One ventures to say that if it were just (1) and (2), we wouldn’t get the treatment we got and that it was (3) that tipped the balance. Armenia, for instance, has about the same overstay rate that we do, and they are doing OK. But I don’t do geopolitics in this newsletter; I mostly do data. And because there’s data on #2, I wanted to look at it and see if it showed something interesting. And the brief version of what it shows is: Georgia does have a pretty high rate of overstays for the number of trips per 100k people that its citizens take (meaning, for the likelihood that the US gives its citizens a visa in the first place). But having high overstays at our level of issuance doesn’t guarantee you’ll get slammed with restrictions: for that, you’ve got to put in extra effort.
Now for the details.
The details
Every year, US Customs and Border Protection publishes on its website a report about what happened in the previous year as far as visa overstays are concerned. The latest one has the data for FY 2024 (that is, from October 1, 2023 to September 30, 2024). The report shows overstay rates for around 150 countries that require visas to travel to the US—and if you look at that data, Georgia is in the upper third, at #46, with 7.2% overstays. Pretty high, but also far below leaders like Myanmar, Suriname, or Chad, with around 30% overstays.
These numbers, though, are a little misleading: they only show those who stayed in the US after they were supposed to leave—but in order to stay in the US illegally on a tourist visa, you have to first get to the US legally on that same visa. Which means that the US has to have issued you a visa in the first place. So a good adjustment to do is to look at the number of people from each country per 100k of its population who traveled to the US and then see how their overstay rates differ—on the assumption that there will be lots of countries the citizens of which can’t really even get a US visa because the US knows that they are so likely to overstay.
Therefore: let’s look at precisely that data (relying, for population, on data from the World Bank). And let’s split it into two charts: one that shows countries in Latin America and the Caribbean from which people, understandably, travel to the US a lot (more than 1,000 visits per 100k of population in 2024) and the other that shows countries (mostly elsewhere) that have fewer than 1,000 visits per 100k per year.
For the 1,000+ group, this is what the chart looks like, colored by B1/B2 visa issuance status (“no visas” means you are one of the countries for which the US, in effect, does not issue B1/B2 visas, and—in some cases—practically issues no visas at all).

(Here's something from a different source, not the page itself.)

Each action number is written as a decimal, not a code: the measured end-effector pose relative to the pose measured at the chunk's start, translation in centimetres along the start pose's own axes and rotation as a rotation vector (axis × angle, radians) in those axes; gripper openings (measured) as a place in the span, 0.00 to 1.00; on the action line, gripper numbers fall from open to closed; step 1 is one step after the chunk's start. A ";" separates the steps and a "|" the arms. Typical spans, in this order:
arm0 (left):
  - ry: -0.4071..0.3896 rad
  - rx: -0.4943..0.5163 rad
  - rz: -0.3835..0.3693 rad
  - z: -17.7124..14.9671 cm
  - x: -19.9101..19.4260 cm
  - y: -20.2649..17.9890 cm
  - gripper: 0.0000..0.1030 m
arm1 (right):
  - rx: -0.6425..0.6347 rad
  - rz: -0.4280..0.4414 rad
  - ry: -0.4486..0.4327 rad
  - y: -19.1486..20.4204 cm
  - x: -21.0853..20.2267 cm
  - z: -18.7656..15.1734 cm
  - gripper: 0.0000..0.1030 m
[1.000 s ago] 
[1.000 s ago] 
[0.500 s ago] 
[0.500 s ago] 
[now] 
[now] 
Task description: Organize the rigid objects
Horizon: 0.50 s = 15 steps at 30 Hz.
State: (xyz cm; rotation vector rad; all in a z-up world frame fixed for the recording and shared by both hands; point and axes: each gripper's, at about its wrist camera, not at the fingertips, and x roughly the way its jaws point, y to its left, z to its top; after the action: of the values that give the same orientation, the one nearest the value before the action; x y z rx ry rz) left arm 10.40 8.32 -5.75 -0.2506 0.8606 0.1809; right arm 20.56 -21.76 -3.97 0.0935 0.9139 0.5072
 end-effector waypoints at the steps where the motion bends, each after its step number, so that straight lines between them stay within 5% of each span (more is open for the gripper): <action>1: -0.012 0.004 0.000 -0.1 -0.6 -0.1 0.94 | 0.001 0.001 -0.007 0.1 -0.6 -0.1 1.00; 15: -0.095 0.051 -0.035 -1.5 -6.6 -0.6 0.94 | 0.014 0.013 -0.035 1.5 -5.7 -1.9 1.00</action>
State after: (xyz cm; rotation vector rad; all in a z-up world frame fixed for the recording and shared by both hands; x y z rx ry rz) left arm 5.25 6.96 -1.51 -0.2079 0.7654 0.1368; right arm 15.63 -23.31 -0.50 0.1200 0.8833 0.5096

You’ll see the Bahamas up there with a crazy 75k visitors per 100k population—do people fly to the US to buy their groceries? But never mind: let’s look at overstays. Most countries are below a 2.5% rate. Of these, Antigua still got slammed with no visas—poor Antigua, what did it do? And Grenada and Nicaragua got bonds. Then there is the 2.5-5% band, where Dominica got the no visas treatment. And then there is the 5%+, where it was Tonga—though Samoa and Suriname, far ahead of Tonga (Suriname especially, with its world-leading 31% overstay rate), are still getting visas as usual. Consistency, thy name is the present-day US Department of State. Or maybe there’s geopolitics involved that I don’t understand.
Let’s move to the other chart though: the one for <1,000/100k countries, which is where Georgia is.
You’ll see that below 70 visits/100k, it is true for a lot of countries’ citizens that if you can get in you will often overstay—you are like, to hell with it, I’m not going back to Chad or Myanmar (which the State Department insists on calling Burma). Fair enough. And it’s mostly these countries that get slammed with no visa issuance at all or with bonds: it was already very hard to get a US visa there, and now it’s even harder or impossible.
Above 70/100k, which is where we reside (250), the picture is mixed. There, the overstay rate is mostly <2.5%. Of those countries, Mauritius, Seychelles, Tunisia, and Nepal still got slammed with bonds: the first two probably for giving their passports too easily to anyone who pays, the latter two because—I don’t know. In the 2.5-5% territory, Mongolia and Fiji got bonds, too. Don’t ask me why. And then above 5%, Venezuela, Cuba, and Haiti got the no visas treatment (for understandable reasons—politics for Venezuela and Cuba, very high overstays for Haiti), and Cabo Verde, Tuvalu, Georgia, Kyrgyzstan, and Botswana got bonds. Bolivia, Jordan, Armenia, and Ghana didn’t get bonds though, even though their overstay rates aren’t much below ours or even are higher (5.4%, 5.8%, 6.2%, and 7.8%, respectively, to our 7.2%).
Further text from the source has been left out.